Bei den Maßnahmen hält die DUH eine sogenannte Lenkungsabgabe auf Einweggebinde für das stärkste Instrument. „Mit den eingenommenen Mitteln könnte man regionale Mehrwegkreisläufe gezielt fördern. Anders als bei einer Steuer würde das Geld nicht irgendwo im Haushalt versacken.“ Angesprochen auf eine Mehrweg-Angebotsquote für den Handel gibt Fischer zu bedenken, dass diese schrittweise eingeführt werden sollte. „Man kann die Quote zum Beispiel bei den Softdrinks nicht von einem Tag auf den anderen von 20 auf 70 Prozent hochziehen. Das würde die Marktakteure überfordern“, so der Experte von der DUH. Am Ende sollte aber die gesetzliche Zielquote von 70 Prozent Mehrweg zwingend erreicht werden. „Miniquoten, wie sie in Österreich beschlossen wurden, werden nicht unsere Zustimmung bekommen.“

Zweifel an der ökologischen Sinnhaftigkeit von Mehrweg lässt Fischer nicht zu und pariert jeden Einwand. Drohender Verkehrskollaps? Blanker Unsinn, schließlich wurden in den 1990er-Jahren mehr als 80 Prozent Mehrweg verkauft, ohne die Straßen zu verstopfen. Der hohe Anteil von Mehrwegindividualflaschen im Markt? Hier würde die Branche schon längst gegensteuern. Dose? Viel zu energieaufwendig. Zu 100 Prozent recycelte Plastikflaschen? Ein Showprodukt der Einwegindustrie, um ihr Geschäftsmodell zu retten. Egal auf welches Instrument Berlin setzen wird, um Einwegverpackungen einzudämmen, Fischer ist sich sicher: „Einwegplastik und Dosen sind komplett verzichtbar.“

Welche Zukunft hat Aluminium für die Branche?

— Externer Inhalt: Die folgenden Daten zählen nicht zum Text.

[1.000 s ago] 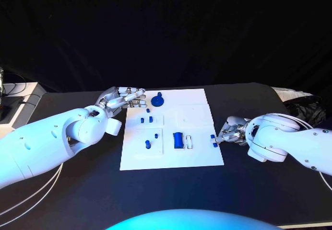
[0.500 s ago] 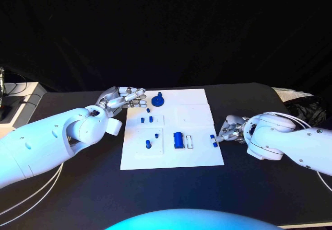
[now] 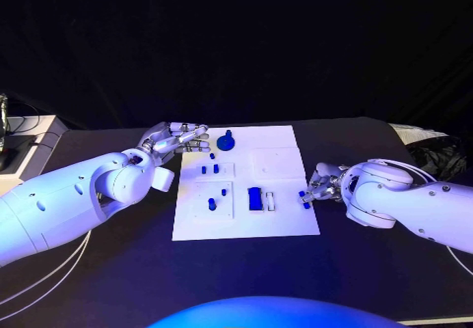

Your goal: Assemble the parts on the task board

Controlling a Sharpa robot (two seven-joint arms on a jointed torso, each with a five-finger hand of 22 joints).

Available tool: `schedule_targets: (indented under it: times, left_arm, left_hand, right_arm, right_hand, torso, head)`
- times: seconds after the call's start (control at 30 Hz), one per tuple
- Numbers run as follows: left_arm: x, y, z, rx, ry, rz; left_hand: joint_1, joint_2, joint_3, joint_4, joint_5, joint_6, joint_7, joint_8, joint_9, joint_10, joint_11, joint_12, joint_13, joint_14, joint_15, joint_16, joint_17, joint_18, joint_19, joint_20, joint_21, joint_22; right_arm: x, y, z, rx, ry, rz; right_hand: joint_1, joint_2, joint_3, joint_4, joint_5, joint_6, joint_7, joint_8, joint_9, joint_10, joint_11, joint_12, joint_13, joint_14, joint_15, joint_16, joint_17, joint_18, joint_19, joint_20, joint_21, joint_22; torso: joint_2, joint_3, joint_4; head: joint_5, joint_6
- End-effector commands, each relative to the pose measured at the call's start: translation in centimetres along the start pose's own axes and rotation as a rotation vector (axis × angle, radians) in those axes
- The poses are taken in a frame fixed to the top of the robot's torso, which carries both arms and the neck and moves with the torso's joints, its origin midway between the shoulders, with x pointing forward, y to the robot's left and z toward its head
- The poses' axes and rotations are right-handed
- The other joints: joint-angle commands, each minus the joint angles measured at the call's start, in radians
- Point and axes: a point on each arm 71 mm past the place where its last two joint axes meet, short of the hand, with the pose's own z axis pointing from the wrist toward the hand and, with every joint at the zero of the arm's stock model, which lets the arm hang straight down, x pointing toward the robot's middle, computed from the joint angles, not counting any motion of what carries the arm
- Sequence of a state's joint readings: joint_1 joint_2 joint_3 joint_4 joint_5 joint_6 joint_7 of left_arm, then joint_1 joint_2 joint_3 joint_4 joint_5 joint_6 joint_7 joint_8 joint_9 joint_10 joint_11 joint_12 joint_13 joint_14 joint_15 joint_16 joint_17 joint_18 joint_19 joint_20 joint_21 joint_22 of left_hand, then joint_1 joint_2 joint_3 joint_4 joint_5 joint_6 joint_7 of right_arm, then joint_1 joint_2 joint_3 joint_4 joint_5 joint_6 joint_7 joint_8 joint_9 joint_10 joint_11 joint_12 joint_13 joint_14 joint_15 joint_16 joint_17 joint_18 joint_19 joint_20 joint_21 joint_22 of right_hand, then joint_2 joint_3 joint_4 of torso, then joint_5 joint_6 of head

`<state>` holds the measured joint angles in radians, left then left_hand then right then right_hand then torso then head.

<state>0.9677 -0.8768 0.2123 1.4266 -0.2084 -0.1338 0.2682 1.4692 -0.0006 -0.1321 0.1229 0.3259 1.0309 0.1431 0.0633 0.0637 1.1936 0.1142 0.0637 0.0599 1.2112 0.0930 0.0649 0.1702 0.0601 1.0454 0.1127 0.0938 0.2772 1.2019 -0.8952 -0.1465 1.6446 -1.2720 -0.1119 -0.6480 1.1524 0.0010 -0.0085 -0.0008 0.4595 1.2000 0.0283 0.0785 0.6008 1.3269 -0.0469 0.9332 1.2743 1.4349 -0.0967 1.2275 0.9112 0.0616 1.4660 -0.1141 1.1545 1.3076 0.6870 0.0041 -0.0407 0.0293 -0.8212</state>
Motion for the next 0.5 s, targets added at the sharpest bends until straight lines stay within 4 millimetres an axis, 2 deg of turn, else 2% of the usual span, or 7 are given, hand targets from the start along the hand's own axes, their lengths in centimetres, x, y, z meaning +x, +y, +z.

Getränkedosen sind bei Handel, Industrie und Verbrauchern wegen ihrer Eigenschaften beliebt und bei Umweltschützern verpönt. Besonders der Bauxit-Abbau in Südamerika sowie der energiefressende Herstellungsprozess und die Tatsache, dass verwendete Getränkedosen zwar über das Pfandsystem zurückgeführt werden, danach aber in der Regel eine „Downcycling-Spirale“ durchlaufen, stoßen auf Kritik. Aluminium verarbeitende Unternehmen wie Speira und Dosenhersteller wie die Ardagh-Gruppe bemühen sich um eine Neuausrichtung. So steht bei Speira in Neuss eine neue Anlage, die den Wertstoff Aluminium aus alten Dosen zurückgewinnt. Von einem flächendeckenden Dose-zu-Dose-Kreislauf ist man aber noch weit entfernt.